▸ **About this task**
If a line of the listing contains the string "grey", return that line.
——————————
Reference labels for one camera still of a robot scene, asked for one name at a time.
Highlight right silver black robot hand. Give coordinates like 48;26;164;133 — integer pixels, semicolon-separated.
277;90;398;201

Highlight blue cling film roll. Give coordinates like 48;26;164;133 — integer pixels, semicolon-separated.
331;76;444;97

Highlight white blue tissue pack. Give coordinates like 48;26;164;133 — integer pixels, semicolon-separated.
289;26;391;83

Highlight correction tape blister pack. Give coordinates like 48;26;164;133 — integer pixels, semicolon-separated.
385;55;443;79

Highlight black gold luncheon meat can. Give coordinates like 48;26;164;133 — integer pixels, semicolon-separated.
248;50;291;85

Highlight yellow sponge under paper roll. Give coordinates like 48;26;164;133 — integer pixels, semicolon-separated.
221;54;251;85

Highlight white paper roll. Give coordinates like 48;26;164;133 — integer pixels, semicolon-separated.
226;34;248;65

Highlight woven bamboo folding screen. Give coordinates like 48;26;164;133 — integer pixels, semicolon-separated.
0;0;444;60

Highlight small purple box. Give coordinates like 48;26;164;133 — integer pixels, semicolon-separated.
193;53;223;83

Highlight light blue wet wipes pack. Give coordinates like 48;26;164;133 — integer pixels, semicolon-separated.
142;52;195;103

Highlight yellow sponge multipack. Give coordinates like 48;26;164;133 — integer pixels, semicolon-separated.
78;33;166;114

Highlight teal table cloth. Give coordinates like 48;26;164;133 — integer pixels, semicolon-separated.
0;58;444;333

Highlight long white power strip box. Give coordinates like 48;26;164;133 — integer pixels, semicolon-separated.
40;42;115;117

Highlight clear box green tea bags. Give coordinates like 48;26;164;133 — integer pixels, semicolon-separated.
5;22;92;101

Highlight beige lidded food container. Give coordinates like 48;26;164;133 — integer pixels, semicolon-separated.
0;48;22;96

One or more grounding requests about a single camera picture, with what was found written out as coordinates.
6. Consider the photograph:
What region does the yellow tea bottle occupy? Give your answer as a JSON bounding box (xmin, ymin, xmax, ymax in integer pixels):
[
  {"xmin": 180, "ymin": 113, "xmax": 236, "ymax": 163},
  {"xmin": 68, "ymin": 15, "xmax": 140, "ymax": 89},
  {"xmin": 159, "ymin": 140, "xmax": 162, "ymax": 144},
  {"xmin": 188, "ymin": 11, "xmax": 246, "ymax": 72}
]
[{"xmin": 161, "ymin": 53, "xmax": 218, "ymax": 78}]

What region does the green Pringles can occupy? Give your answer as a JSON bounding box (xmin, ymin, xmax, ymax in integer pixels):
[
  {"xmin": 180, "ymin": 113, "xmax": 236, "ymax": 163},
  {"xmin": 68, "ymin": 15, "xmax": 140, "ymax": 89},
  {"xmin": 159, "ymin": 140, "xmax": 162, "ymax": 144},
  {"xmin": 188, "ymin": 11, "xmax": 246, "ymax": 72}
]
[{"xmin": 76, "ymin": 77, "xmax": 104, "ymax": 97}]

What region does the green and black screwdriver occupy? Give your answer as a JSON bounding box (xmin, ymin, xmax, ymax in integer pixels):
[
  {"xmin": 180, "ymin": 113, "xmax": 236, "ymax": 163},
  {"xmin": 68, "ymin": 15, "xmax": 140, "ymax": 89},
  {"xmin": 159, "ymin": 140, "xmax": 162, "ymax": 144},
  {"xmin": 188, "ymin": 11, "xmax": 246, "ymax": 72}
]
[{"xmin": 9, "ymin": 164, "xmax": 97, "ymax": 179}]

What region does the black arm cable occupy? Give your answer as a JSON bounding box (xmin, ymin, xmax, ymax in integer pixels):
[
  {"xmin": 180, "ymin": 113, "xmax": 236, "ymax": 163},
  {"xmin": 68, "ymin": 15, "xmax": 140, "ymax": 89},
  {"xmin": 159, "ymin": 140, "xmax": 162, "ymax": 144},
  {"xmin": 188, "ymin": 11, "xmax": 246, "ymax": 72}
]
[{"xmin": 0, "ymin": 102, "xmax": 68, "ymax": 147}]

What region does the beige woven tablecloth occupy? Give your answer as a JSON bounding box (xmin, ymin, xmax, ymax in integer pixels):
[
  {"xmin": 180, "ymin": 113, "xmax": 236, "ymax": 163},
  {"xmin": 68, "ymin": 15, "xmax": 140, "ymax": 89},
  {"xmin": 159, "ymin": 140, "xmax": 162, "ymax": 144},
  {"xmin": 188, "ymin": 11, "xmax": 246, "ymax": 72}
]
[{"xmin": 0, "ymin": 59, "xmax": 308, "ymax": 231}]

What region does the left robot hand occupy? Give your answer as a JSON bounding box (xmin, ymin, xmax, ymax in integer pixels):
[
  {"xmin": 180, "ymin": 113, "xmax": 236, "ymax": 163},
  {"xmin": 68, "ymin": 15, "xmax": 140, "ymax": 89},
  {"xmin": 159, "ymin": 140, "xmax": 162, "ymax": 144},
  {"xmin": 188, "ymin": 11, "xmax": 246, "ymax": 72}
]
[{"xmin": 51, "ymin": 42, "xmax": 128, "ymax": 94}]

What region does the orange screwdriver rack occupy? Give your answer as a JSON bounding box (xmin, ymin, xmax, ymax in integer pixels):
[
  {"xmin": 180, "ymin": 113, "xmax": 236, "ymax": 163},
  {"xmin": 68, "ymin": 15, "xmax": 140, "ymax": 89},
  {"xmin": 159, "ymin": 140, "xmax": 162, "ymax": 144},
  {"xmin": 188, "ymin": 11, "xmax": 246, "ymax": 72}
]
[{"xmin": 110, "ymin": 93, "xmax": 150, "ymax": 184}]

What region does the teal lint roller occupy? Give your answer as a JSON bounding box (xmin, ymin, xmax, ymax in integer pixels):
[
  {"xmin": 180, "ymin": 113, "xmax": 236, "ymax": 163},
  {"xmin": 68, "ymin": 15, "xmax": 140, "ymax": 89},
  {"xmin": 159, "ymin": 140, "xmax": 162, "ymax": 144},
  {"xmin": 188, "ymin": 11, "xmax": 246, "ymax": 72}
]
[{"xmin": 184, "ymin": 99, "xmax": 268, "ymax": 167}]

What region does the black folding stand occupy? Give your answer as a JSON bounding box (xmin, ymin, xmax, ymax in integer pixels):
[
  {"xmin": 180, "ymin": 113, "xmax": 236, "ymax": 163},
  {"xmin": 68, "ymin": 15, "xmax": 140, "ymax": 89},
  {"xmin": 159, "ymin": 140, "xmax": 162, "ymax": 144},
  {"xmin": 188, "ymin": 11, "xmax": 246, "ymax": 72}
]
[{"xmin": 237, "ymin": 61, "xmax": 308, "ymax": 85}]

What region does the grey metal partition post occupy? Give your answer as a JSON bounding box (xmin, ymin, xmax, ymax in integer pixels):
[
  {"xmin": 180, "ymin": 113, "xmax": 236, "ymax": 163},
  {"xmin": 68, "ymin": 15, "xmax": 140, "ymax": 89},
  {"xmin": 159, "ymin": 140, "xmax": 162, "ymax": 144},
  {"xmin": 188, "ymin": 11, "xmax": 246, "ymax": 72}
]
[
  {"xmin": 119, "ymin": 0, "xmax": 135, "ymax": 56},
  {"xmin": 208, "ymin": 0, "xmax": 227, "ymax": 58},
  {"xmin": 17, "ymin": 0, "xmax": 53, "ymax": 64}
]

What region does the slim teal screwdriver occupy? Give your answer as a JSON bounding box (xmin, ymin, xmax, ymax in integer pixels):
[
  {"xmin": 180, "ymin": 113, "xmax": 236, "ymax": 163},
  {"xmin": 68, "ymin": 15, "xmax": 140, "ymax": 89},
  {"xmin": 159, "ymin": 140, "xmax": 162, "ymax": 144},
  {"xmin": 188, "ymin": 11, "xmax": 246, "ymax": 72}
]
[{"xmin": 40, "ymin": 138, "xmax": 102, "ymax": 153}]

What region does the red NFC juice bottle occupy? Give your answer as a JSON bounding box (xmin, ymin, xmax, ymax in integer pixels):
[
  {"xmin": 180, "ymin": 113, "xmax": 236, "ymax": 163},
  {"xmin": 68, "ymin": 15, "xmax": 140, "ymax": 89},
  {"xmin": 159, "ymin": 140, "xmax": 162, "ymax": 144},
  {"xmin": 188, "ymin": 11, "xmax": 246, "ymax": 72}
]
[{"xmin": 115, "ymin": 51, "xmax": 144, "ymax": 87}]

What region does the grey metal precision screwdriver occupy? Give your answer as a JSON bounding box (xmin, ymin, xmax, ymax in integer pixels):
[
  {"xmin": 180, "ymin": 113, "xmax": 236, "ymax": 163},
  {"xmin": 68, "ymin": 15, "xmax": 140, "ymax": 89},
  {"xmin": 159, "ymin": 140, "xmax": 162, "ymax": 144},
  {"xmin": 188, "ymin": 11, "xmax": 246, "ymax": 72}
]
——————————
▸ **Written response**
What region does the grey metal partition post occupy? Give your answer as a JSON bounding box (xmin, ymin, xmax, ymax in integer pixels):
What region does the grey metal precision screwdriver occupy? Give your answer as a JSON bounding box (xmin, ymin, xmax, ymax in integer pixels):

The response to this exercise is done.